(DATA EXCERPT begins)
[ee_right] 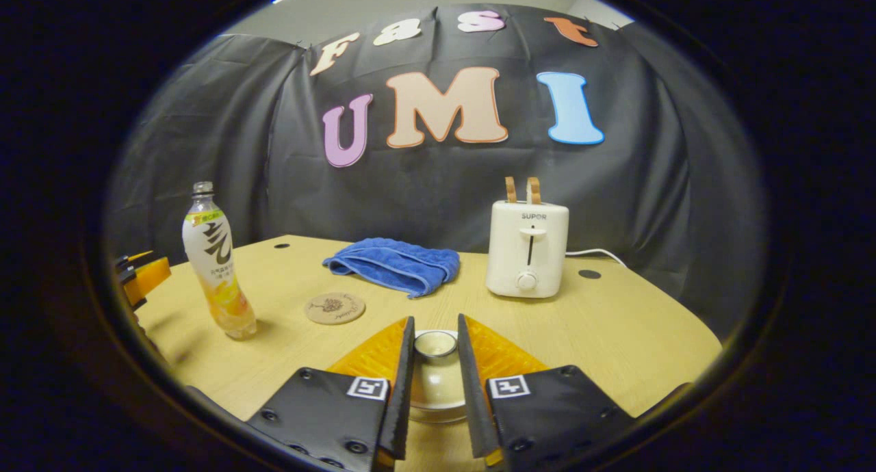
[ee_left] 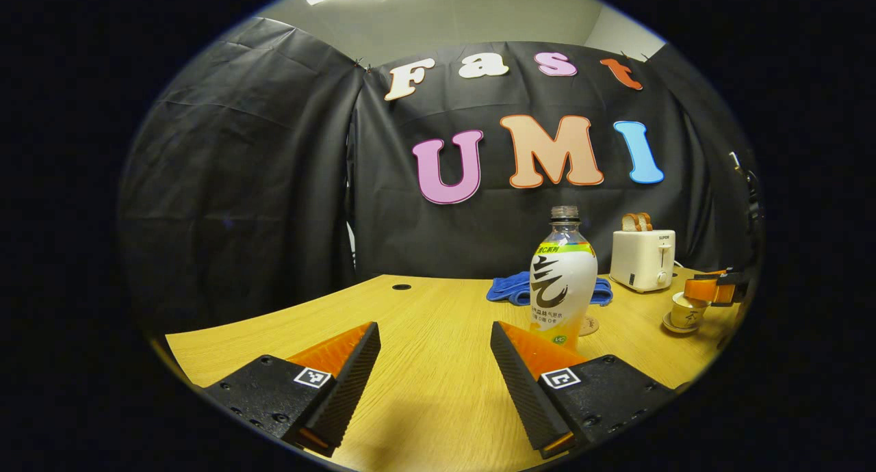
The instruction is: Open the teacup lid with one hand, grasp the water bottle and pour water into the teacup with the other hand; after pouring, place the water bottle on the coaster and then close the teacup lid.
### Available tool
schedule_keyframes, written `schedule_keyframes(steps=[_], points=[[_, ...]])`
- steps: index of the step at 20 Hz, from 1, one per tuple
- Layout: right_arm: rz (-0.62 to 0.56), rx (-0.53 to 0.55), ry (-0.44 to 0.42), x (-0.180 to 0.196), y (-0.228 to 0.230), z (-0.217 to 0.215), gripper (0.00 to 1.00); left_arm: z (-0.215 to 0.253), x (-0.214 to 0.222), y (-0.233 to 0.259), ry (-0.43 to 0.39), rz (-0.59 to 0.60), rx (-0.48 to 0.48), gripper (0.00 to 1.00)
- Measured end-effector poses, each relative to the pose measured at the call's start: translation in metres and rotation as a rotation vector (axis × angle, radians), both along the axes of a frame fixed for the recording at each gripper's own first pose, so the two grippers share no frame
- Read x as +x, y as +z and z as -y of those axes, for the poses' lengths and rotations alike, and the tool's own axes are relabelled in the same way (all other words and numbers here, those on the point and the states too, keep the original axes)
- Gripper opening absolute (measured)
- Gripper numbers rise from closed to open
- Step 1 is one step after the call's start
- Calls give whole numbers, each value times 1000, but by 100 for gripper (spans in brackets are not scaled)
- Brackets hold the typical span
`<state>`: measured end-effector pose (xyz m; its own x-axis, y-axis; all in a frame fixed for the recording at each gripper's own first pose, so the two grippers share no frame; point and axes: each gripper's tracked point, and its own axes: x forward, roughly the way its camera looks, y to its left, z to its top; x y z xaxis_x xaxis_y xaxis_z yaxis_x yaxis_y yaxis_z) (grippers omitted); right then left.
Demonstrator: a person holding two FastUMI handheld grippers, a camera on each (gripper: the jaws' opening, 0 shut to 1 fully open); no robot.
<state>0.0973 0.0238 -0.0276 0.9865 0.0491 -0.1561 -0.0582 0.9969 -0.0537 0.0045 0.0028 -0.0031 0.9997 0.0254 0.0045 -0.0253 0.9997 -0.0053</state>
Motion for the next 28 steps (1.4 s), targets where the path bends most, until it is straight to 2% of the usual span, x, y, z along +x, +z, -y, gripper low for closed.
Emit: schedule_keyframes(steps=[2, 10, 13, 16, 19, 25, 28], points=[[10, -7, 7, -1, 1, -1, 36, -1, -1, -1, 0, 0, 0, 95], [122, 20, 37, -22, 18, -3, 37, 1, 0, 0, 0, 0, 0, 95], [163, 69, 9, -35, 25, 8, 36, 2, 0, 0, -6, 0, -1, 95], [160, 64, -21, -43, 24, 17, 36, 7, 0, 0, -30, 2, -1, 95], [159, 61, -39, -48, 24, 24, 36, 23, 1, 0, -105, 6, -1, 95], [162, 55, -96, -63, 25, 45, 35, 69, 0, 1, -346, 11, -5, 94], [160, 56, -104, -68, 25, 51, 35, 83, 7, -1, -408, -3, -3, 94]])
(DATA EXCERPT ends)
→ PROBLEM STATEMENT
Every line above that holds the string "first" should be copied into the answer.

→ WRITTEN RESPONSE
- Measured end-effector poses, each relative to the pose measured at the call's start: translation in metres and rotation as a rotation vector (axis × angle, radians), both along the axes of a frame fixed for the recording at each gripper's own first pose, so the two grippers share no frame
`<state>`: measured end-effector pose (xyz m; its own x-axis, y-axis; all in a frame fixed for the recording at each gripper's own first pose, so the two grippers share no frame; point and axes: each gripper's tracked point, and its own axes: x forward, roughly the way its camera looks, y to its left, z to its top; x y z xaxis_x xaxis_y xaxis_z yaxis_x yaxis_y yaxis_z) (grippers omitted); right then left.

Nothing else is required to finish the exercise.